Where do we stand now on the road to fully autonomous driving and what challenges still need to be resolved?
"We continue to focus on safety; that's our number one priority. There is a direct correlation between the amount of computing in the vehicle and the level of safety. We bring more computing to the vehicle to process more sensors, operate sensors with a higher resolution, and a greater diversity of sensors. We see this ongoing trend that more computation enables better software. Look at the computation capacity on the phone today compared to what it was ten years ago. We're also seeing an amazing amount of research and development on the software side that allows us to process the data more accurately and interpret the environment. The next phase is behavior: being able to anticipate what other vehicles on the road might be doing, what pedestrians might do, being able to detect not just a pedestrian, but a distracted pedestrian who is looking at the phone. Just as a human would perceive what is happening around them and try to anticipate, that’s the next phase of these models."
"People want to drive"
If you dare to bet, when will we reach the stage where autonomous vehicles will be found everywhere?
"It will happen at different times in different regions, there’s different regulation and different levels of acceptance. A lot is going on in China, where you see huge progress, development and funding. There are certain states in the U.S. where this is happening. I'm not sure it'll be ubiquitous for a long time, because we still have so many people on the road driving who want to drive themselves. The technology is mature enough today that if we took all vehicles off the road and simply replaced them with autonomous vehicles only, we would reduce the accident rate to zero, because these cars would behave in an extremely predictable way. They wouldn’t break the law or cut each other off. Ultimately, if all vehicles communicate with each other, we can get rid of traffic lights."
So the technology is mature enough for a world of autonomous vehicles, but not for a mixed world of autonomous and regular vehicles.
"This is the challenge. There are still distracted, drunk, tired drivers, you still have people who are in a hurry - who will create extreme cases. And there are still pedestrians. Wherever there is the human element, there is still a challenge. The problem is unpredictable behavior. It is not that they can't deal with pedestrians. Someone bursts into the road, there are times when a human driver isn't able to react fast enough. But a computer-controlled car will react better."

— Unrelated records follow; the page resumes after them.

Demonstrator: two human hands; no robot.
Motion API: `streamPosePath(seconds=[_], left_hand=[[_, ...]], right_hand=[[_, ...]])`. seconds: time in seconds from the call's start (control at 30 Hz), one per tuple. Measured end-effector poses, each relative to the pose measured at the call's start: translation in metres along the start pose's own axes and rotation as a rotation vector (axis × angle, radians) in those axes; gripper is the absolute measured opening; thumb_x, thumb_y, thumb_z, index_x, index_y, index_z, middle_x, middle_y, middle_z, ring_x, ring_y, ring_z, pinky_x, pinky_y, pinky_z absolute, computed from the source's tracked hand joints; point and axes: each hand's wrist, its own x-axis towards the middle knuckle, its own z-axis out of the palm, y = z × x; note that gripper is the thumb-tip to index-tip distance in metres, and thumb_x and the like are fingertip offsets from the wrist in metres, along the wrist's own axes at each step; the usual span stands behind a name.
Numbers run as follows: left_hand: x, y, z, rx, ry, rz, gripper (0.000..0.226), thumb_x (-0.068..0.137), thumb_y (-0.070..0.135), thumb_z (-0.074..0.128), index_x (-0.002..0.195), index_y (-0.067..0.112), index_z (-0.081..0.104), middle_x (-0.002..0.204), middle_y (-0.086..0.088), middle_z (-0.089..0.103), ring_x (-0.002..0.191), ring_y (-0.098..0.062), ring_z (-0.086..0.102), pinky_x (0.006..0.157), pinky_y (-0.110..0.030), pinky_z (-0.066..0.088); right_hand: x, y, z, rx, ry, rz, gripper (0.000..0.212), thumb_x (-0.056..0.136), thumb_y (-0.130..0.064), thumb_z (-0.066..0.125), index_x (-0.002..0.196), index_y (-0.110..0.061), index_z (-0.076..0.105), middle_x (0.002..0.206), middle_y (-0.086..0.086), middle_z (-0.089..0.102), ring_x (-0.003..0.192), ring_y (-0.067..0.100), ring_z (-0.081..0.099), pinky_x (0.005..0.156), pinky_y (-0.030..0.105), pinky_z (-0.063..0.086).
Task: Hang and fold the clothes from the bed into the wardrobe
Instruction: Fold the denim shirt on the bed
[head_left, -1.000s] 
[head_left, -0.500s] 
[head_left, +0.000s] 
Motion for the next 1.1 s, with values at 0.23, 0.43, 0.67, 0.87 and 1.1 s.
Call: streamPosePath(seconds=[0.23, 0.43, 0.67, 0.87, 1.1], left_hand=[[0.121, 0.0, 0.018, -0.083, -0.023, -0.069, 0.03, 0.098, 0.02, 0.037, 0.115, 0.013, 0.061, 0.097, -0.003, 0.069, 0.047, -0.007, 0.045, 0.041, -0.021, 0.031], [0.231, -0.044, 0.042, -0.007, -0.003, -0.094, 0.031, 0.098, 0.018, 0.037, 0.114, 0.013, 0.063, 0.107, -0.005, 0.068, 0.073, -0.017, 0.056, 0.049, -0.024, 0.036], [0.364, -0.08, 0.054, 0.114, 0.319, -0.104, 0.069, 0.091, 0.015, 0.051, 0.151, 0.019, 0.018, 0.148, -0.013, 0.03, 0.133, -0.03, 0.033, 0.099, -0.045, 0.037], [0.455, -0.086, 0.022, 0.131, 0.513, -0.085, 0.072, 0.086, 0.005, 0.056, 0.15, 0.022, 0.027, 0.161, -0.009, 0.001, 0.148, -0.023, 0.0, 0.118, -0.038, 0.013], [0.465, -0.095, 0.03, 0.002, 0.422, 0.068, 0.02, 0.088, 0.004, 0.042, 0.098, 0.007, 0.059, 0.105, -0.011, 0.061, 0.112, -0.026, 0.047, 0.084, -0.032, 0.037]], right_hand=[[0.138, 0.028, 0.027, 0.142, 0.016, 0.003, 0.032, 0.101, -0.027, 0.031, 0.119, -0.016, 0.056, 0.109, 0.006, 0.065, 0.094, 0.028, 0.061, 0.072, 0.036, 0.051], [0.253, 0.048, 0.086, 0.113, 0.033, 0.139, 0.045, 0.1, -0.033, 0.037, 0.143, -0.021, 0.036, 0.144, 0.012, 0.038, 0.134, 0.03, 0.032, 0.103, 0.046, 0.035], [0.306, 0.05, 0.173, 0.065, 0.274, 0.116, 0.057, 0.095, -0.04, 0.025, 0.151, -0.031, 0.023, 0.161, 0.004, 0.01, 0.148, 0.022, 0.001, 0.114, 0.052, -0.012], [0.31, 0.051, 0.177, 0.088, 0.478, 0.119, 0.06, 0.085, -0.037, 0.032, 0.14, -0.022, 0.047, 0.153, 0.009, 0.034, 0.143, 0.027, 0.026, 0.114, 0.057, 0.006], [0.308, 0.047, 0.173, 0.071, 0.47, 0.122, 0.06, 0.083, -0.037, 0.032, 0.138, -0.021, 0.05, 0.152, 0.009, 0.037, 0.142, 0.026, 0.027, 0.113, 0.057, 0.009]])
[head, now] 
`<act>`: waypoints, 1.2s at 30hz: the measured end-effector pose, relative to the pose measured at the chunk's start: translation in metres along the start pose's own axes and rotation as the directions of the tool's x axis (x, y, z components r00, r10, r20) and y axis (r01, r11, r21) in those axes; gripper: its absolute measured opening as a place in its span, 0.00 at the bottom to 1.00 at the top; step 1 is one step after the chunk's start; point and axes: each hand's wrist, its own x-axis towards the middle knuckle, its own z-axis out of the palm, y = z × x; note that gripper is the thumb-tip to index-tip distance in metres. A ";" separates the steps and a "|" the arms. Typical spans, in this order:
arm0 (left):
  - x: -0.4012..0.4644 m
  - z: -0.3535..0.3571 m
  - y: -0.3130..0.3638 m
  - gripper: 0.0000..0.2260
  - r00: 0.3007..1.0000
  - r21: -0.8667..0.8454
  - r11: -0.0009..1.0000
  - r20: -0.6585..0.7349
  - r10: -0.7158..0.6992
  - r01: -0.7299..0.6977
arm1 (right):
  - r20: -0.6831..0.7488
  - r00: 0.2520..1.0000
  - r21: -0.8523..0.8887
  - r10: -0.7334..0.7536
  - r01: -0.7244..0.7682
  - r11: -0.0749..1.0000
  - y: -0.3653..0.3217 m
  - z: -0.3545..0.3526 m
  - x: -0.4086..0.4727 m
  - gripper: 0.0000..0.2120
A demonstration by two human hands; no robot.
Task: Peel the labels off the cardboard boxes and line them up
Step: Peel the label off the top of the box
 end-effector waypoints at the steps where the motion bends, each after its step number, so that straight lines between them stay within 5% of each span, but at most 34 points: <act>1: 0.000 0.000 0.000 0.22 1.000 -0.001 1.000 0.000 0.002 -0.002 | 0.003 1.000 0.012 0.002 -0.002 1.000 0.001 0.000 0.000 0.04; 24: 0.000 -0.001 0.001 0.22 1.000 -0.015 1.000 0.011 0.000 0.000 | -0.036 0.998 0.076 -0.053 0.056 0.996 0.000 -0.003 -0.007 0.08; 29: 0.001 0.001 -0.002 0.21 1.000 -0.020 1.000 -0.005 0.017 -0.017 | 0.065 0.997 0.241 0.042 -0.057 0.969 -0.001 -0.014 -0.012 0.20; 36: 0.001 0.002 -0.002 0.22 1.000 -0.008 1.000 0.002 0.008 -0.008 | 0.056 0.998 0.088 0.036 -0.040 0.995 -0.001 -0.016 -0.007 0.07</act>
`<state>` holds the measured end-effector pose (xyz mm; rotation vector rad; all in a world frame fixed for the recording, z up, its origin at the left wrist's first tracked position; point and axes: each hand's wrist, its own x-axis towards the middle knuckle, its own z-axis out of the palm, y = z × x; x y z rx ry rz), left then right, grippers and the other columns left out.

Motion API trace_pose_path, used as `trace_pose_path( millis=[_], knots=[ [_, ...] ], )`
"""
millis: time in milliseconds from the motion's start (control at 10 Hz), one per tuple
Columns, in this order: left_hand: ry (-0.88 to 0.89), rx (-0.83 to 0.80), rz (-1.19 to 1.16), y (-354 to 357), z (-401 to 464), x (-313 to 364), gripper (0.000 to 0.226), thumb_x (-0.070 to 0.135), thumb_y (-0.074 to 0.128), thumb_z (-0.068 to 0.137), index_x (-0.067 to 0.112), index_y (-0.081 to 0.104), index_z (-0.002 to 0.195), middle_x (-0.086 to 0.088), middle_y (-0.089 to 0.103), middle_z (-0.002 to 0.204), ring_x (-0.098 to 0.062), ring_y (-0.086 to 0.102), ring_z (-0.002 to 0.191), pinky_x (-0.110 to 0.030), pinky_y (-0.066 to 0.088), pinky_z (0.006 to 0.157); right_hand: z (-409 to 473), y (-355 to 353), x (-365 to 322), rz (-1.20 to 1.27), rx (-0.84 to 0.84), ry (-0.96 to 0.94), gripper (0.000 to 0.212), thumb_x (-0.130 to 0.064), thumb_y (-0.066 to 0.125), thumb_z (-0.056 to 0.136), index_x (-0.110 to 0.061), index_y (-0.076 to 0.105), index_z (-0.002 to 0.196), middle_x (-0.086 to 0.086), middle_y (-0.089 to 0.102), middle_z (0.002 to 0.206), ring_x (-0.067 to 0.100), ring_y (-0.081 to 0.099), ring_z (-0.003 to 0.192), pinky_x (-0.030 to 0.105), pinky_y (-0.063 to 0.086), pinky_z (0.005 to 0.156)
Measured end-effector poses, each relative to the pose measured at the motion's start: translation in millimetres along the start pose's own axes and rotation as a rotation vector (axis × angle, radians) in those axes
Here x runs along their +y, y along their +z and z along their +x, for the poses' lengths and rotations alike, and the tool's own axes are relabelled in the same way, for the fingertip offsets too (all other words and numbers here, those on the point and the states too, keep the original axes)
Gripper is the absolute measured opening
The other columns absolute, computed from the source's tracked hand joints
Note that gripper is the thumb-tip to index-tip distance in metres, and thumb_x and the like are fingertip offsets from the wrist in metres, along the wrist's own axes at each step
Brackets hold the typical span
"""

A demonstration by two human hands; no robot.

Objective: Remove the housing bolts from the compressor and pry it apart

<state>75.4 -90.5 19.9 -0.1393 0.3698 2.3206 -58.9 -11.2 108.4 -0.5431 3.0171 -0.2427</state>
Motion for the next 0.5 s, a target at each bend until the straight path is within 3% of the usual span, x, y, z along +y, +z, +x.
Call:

What is Nvidia's role in this ecosystem? It doesn’t make the cars, sensors or cameras for autonomous cars.
"We work with hundreds of car manufacturers, truck manufacturers, robotaxi companies, mapping companies, sensor companies, and other software companies. We developed the platform, which is the hardware that goes into the car - this is our Drive OS safety operating system. There are algorithms, there are neural networks, operating systems for the various layers of autonomous vehicle hardware, applications for drivers that we develop in conjunction with customers such as Mercedes-Benz, Jaguar and Land Rover where we’re developing the software together. We have a full set of operating systems, software and applications and customers can choose what to use. We also work with them on data collection, algorithm training and simulation."
Recently, Microsoft and Google reported that due to their investment in GenAI and data centers, their carbon emissions soared. Is this an issue that concerns you in Nvidia?
"Yes, absolutely. That's why we are very focused on how to deliver the most energy efficient platforms, and how to deliver a high level of performance without increasing energy consumption. That’s a huge part of what our engineering teams are working on."